▸ PROBLEM TO WORK ON
Starting at the line that contains "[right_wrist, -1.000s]", copy every line through the end of the listing below exactly, and copy nothing else.

▸ MATERIAL PROVIDED
● ● ● ● ●
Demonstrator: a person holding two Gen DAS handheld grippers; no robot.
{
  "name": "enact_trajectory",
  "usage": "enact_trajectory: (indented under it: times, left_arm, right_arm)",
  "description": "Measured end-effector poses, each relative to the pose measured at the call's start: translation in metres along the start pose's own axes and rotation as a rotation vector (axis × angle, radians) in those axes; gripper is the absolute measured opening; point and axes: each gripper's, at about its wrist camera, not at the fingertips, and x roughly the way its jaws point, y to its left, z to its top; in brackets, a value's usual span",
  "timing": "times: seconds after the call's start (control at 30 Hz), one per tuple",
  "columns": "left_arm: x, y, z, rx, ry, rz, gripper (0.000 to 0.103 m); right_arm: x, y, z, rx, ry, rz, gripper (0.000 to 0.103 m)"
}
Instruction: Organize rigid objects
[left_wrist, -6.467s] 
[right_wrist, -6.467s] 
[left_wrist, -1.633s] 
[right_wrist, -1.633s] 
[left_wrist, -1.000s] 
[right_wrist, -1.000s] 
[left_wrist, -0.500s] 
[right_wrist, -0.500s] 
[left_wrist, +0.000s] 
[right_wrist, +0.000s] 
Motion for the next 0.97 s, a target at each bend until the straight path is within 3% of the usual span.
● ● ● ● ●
▸ SOLVED EXERCISE
[right_wrist, -1.000s] 
[left_wrist, -0.500s] 
[right_wrist, -0.500s] 
[left_wrist, +0.000s] 
[right_wrist, +0.000s] 
Motion for the next 0.97 s, a target at each bend until the straight path is within 3% of the usual span.

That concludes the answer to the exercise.